Source data:
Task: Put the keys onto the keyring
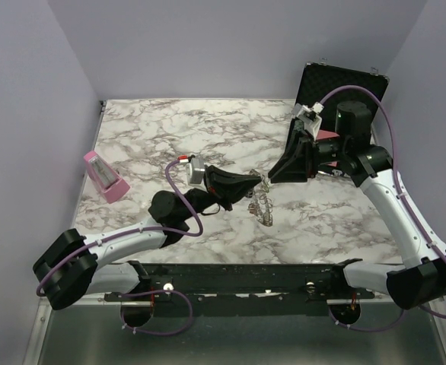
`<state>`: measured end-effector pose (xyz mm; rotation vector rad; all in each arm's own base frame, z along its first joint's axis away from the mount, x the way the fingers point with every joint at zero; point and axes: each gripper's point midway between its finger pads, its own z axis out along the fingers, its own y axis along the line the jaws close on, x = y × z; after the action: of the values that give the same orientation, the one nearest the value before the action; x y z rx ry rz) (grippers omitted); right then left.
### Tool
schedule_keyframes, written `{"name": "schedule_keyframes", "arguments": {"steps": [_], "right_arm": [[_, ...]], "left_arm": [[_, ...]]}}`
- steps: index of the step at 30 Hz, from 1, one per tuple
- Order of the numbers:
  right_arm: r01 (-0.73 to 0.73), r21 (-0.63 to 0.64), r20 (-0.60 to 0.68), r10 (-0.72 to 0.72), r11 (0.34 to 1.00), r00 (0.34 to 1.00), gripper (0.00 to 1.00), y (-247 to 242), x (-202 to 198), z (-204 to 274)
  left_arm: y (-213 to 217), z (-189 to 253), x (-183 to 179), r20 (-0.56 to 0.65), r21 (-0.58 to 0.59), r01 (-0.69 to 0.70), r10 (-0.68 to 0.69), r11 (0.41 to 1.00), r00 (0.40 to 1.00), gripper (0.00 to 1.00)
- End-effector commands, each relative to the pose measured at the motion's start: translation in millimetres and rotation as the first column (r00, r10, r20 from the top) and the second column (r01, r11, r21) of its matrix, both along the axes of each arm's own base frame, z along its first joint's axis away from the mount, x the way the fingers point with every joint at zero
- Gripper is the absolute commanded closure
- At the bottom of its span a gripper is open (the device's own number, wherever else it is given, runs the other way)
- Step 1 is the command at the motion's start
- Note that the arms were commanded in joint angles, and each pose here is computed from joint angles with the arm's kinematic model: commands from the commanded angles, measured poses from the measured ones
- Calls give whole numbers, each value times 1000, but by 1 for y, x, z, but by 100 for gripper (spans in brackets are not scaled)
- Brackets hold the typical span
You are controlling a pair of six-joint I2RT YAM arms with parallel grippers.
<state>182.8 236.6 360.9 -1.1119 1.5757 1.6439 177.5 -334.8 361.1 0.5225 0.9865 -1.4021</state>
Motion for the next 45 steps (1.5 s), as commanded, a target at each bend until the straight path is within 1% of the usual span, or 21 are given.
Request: {"name": "schedule_keyframes", "arguments": {"steps": [1,4,5,9,11,12,16,25,33,36,38,40,41,43,45], "right_arm": [[29,-15,51,-28,999,998,66,4,1,2],[46,-32,63,-44,998,997,69,5,3,-1],[53,-37,95,-50,998,994,71,6,5,-3],[76,-59,122,-68,995,990,79,6,7,-7],[75,-59,122,-67,995,990,86,7,7,-7],[74,-61,121,-66,995,990,93,7,8,-8],[69,-65,122,-61,995,991,100,8,7,-10],[44,-70,118,-36,997,992,100,10,1,-21],[17,-63,73,-12,998,997,100,14,-3,-29],[12,-58,67,-8,998,998,100,15,-5,-28],[11,-55,74,-7,998,997,98,15,-5,-25],[11,-52,93,-6,999,996,92,14,-5,-20],[14,-53,106,-8,998,994,84,14,-6,-17],[21,-57,145,-12,998,989,71,12,-6,-11],[30,-59,175,-19,998,984,62,9,-5,-4]], "left_arm": [[10,28,-3,6,-83,-23,24,996,1000,100],[9,26,-1,-13,-78,-36,35,996,999,100],[9,26,1,-20,-76,-41,40,996,999,100],[10,23,5,-49,-67,-63,59,996,997,100],[9,21,6,-56,-62,-63,59,996,997,100],[9,21,5,-58,-63,-62,58,996,997,100],[12,25,6,-64,-82,-70,65,994,996,100],[24,42,6,-74,-166,-95,84,982,994,100],[27,49,1,-73,-232,-60,44,971,996,100],[25,48,0,-71,-231,-47,31,972,997,100],[22,44,-2,-64,-216,-37,23,976,998,100],[20,41,-4,-51,-198,-28,18,980,999,100],[19,37,-5,-50,-182,-25,16,983,999,100],[18,30,-6,-45,-149,-24,18,989,999,100],[18,23,-8,-45,-125,-24,18,992,999,100]]}}
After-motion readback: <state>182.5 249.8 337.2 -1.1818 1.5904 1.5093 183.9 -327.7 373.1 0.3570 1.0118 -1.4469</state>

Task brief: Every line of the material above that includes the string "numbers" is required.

Finished exercise:
- Order of the numbers:
- Calls give whole numbers, each value times 1000, but by 1 for y, x, z, but by 100 for gripper (spans in brackets are not scaled)

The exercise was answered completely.